━━ THE DATA ━━

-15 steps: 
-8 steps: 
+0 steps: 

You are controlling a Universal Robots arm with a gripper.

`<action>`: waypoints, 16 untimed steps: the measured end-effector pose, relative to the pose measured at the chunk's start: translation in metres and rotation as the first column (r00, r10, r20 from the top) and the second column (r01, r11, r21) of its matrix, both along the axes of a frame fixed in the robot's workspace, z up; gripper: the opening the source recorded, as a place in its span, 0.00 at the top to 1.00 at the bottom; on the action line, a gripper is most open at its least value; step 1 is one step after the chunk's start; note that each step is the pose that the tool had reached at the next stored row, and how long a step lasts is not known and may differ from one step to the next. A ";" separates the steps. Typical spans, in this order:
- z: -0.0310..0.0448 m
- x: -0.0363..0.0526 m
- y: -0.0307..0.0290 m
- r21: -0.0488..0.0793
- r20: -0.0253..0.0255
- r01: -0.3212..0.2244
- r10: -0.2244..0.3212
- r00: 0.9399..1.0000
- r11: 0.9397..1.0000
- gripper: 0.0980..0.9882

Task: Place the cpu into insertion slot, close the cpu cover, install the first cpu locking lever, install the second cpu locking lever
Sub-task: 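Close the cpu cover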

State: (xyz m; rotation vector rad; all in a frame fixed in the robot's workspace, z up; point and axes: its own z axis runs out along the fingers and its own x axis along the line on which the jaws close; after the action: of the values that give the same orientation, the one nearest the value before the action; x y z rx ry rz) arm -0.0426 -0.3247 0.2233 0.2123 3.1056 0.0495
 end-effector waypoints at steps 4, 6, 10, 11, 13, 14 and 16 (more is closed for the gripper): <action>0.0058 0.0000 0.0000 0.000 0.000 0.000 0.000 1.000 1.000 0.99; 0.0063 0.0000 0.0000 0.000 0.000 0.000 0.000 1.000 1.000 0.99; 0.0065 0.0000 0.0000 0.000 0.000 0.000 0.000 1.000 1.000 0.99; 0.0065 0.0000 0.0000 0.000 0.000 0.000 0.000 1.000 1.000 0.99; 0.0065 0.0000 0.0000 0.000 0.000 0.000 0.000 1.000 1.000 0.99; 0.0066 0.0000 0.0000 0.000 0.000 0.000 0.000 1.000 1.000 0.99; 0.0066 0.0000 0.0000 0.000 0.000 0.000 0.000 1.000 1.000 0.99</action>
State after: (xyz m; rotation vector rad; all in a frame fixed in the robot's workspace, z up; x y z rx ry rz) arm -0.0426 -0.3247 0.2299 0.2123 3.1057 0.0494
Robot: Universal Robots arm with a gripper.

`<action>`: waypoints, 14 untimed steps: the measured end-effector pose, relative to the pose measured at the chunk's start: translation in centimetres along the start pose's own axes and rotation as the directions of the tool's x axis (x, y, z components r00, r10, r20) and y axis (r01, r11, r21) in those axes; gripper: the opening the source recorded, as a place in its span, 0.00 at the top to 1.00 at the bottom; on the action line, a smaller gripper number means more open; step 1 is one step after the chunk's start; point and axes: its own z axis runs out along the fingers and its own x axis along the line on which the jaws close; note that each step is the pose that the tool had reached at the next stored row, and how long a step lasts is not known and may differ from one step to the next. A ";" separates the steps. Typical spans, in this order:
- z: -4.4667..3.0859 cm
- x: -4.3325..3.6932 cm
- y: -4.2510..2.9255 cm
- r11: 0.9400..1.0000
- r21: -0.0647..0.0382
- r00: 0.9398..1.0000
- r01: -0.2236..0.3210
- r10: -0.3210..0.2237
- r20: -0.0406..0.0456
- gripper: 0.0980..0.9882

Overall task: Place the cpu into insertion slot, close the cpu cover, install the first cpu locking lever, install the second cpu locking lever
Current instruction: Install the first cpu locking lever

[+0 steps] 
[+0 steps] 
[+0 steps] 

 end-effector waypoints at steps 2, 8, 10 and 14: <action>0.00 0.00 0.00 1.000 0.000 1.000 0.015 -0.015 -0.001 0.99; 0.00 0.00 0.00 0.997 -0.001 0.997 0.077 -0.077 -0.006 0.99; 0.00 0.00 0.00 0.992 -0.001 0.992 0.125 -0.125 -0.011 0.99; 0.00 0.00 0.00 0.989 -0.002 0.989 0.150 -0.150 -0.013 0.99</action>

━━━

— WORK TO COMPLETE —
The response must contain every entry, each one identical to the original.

— RESPONSE FOR THIS EXERCISE —
-15 steps: 
-8 steps: 
+0 steps: 

You are controlling a Universal Robots arm with a gripper.

`<action>`: waypoints, 16 untimed steps: the measured end-effector pose, relative to the pose measured at the chunk's start: translation in metres and rotation as the first column (r00, r10, r20 from the top) and the second column (r01, r11, r21) of its matrix, both along the axes of a frame fixed in the robot's workspace, z up; gripper: the opening the source recorded, as a place in its span, 0.00 at the top to 1.00 at the bottom; on the action line, a gripper is most open at its least value; step 1 is one step after the chunk's start; note that each step is the pose that the tool had reached at the next stored row, and how long a step lasts is not known and may differ from one step to the next. A ";" separates the steps. Typical spans, in this order:
- z: -0.0310..0.0448 m
- x: -0.0363..0.0526 m
- y: -0.0307..0.0290 m
- r21: -0.0488..0.0793
- r20: -0.0253..0.0255
- r01: -0.3212..0.2244
- r10: -0.2244..0.3212
- r00: 0.9399..1.0000
- r11: 0.9397..1.0000
- gripper: 0.0980..0.9882

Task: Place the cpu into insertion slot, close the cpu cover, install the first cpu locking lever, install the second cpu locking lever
Sub-task: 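Close the cpu cover
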
State: (xyz m; rotation vector rad; all in a frame fixed in the robot's workspace, z up; point and axes: its own z axis runs out along the fingers and its own x axis along the line on which the jaws close; after the action: of the values that give the same orientation, the one nearest the value before the action; x y z rx ry rz) arm -0.0426 -0.3247 0.2233 0.2123 3.1056 0.0495
 end-effector waypoints at steps 4, 6, 10, 11, 13, 14 and 16 (more is closed for the gripper): <action>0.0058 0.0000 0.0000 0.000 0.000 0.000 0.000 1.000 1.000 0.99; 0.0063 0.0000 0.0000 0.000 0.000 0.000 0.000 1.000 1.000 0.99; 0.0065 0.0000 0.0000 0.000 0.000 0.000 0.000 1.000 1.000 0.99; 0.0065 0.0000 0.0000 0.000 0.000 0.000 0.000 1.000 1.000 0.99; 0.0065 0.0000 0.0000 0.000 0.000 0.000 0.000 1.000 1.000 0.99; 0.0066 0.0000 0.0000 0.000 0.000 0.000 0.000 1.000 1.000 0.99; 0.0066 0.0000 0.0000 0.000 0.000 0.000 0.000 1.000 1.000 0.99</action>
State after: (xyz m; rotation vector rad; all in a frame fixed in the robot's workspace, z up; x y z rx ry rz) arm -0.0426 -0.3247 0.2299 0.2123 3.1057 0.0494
Robot: Universal Robots arm with a gripper.

`<action>`: waypoints, 14 untimed steps: the measured end-effector pose, relative to the pose measured at the chunk's start: translation in centimetres along the start pose's own axes and rotation as the directions of the tool's x axis (x, y, z components r00, r10, r20) and y axis (r01, r11, r21) in those axes; gripper: the opening the source recorded, as a place in its span, 0.00 at the top to 1.00 at the bottom; on the action line, a smaller gripper number means more open; step 1 is one step after the chunk's start; point and axes: its own z axis runs out along the fingers and its own x axis along the line on which the jaws close; note that each step is the pose that the tool had reached at the next stored row, and how long a step lasts is not known and may differ from one step to the next. A ";" separates the steps. Typical spans, in this order:
- z: -4.4667..3.0859 cm
- x: -4.3325..3.6932 cm
- y: -4.2510..2.9255 cm
- r11: 0.9400..1.0000
- r21: -0.0647..0.0382
- r00: 0.9398..1.0000
- r01: -0.2236..0.3210
- r10: -0.3210..0.2237
- r20: -0.0406..0.0456
- gripper: 0.0980..0.9882

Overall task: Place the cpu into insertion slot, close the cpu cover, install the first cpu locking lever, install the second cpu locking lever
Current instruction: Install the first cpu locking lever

[+0 steps] 
[+0 steps] 
[+0 steps] 

 end-effector waypoints at steps 2, 8, 10 and 14: <action>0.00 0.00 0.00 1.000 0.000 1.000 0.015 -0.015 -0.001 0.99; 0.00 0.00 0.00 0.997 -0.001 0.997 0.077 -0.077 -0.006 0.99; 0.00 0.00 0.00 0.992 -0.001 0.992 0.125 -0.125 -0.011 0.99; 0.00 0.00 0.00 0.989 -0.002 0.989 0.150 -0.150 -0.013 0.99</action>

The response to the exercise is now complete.